И наказали бабы мужикам, чтобы всех собак крепко-накрепко привязали, а сами не смели даже из дома выглядывать. Взяли бабы в руки ухваты, серпы, косы, кочережки, помела, скалки, дубины, вальки, катки. В полночь зажгли пучки лучин, и шум такой подняли, хоть святых выноси.
«Повещалка» впряглась в соху, пошли все вокруг слободы, чтобы трижды провести борозду. Пели при этом:
— Выходи, Коровья Смерть,
Из родимого села,
Из закутья,
Из двора!
Мы тебя огнем сожжем,
Кочергой загребём,
Помелом заметем
И попелом забьем!
Знали, что на пути их может встать только сама Коровья Смерть. А она хитрая. Она может в любой образ войти, ей надо только сорок раз перекувырнуться.
И попалась им навстречу Коровья Смерть в виде старикашки с сумой. Свет луны был тусклый, но они тотчас поняли — кто это, забили старичка до смерти.
Скот в селенье дохнуть перестал, а старичка-то, Коровью Смерть, то есть, закопали далеко от слободы и в могилу вместо креста вбили осиновый кол.
Всё бы ничего, только один казак из деревни Казанки услышал про это дело, сказал, что ходил тут меж дворами старичок-бывальщик. Люди любили его на ночлег пускать, ласков был и бахарь отменный. Сказывал и про Анику-воина, и про Рахманов египетских, всякое такое прочее. Не его ли вы, бабы, забили сдуру? Что-то ноне не ходит старичок тот по деревням.
Верхнеслободцы сказали тогда казаку, что старичок-то бахарь в какие-нибудь иные края наладился, они ведь, калики перехожие, не любят долго на одном месте толочься. А казак им:
— Может, оно и так, а может, оно иначе. Старичок вроде ни в какие дальние края не собирался.
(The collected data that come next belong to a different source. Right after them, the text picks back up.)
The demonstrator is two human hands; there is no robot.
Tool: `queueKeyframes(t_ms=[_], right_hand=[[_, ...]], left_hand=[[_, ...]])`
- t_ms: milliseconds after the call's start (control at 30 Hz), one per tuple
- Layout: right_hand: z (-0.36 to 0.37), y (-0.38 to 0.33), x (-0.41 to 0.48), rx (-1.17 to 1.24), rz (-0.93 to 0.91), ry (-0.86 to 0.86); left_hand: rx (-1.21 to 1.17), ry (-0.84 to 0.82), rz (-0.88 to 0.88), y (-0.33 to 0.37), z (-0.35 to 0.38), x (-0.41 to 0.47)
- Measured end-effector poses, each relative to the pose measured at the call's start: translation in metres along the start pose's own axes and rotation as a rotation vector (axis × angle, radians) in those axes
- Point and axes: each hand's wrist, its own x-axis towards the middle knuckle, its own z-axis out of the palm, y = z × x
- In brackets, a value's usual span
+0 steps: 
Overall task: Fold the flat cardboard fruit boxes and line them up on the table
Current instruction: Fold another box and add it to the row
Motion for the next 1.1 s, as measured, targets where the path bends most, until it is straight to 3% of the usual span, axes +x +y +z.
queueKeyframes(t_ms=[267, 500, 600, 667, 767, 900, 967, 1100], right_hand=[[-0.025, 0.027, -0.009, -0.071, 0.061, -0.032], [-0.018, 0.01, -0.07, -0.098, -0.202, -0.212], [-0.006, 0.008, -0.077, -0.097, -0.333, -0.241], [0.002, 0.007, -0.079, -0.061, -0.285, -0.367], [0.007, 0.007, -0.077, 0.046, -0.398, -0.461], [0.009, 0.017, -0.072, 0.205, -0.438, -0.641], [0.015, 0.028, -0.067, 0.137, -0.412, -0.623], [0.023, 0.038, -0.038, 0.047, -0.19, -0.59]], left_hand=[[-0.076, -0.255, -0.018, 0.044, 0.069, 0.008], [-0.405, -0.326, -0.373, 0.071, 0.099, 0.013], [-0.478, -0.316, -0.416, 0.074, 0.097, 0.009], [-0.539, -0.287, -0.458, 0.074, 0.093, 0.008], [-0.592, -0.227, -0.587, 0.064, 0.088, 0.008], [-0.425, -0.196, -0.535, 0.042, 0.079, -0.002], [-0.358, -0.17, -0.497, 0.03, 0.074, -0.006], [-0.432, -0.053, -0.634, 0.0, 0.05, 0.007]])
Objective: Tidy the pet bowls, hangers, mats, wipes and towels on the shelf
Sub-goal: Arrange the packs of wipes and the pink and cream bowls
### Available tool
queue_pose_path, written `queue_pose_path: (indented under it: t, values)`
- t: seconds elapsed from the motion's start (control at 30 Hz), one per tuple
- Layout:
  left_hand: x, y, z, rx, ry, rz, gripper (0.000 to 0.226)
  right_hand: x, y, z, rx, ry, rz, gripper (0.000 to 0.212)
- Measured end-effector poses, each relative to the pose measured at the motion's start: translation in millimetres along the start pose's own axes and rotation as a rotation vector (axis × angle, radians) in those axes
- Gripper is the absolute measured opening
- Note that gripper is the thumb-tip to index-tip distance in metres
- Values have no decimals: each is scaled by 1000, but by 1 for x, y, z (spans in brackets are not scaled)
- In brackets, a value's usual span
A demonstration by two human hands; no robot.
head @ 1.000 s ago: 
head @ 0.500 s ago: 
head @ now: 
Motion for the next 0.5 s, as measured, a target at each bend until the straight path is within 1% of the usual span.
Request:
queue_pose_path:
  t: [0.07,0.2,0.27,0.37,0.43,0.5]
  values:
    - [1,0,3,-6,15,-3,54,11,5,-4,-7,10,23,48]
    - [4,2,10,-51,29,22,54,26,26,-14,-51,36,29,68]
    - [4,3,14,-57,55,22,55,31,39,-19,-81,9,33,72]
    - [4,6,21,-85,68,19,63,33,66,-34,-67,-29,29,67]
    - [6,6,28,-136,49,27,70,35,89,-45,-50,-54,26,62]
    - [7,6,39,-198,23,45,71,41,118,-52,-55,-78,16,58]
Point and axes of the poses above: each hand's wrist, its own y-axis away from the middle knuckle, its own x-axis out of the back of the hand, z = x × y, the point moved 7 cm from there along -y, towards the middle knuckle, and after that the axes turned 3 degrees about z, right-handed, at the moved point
Напоили казака вином, а он и говорит:
— Дешево не отделаетесь, соберите для меня миром двадцать ефимков, чтобы я век молчал.
Стали верхнеслободцы торговаться. Сговорились на десяти. Только ты, мол, казак, больше с нас ничего не спрашивай и про все забудь.
Так-то оно так, только покоя почему-то не стало. То девку родимчик забьет, то парень в постелю по ночам мочиться станет. А в 1636 году на Томе-реке такой ледяной затор сделался, что всю слободу по самые крыши залило. Вот так вам старичок и отрыгнулся! А вы думали, что? А ведь о наводнении и домовые предупреждали, веля собакам непрестанно лаять да рыть ямы возле дворов.
Весь свой скарб все же успели попрятать на чердаки али утащить на высокие места, на гору к самому Синему утесу. Вода-то сперва помаленьку прибывала, ставили мерные вешки, Богу молились, на лучину шептали.
Семка в долбленой лодчонке перевозил к горе узлы, горшки, корзины с добром, сундуки с платьем. Лошадей и скотину разместили на горе во временных загонах.
Помог Семен и Устьке с матерью их добро на гору перевезти. И надо же было случиться, что в лодке татарской долбленой сделалась течь, а вода — ледяная. Устька промочила ноги и заболела. На горе, в шалашике, сделанном на скорую руку, лежала в беспамятстве. Над ней причитала мать. И Семену так жалко стало подругу своего детства! А ну как умрет?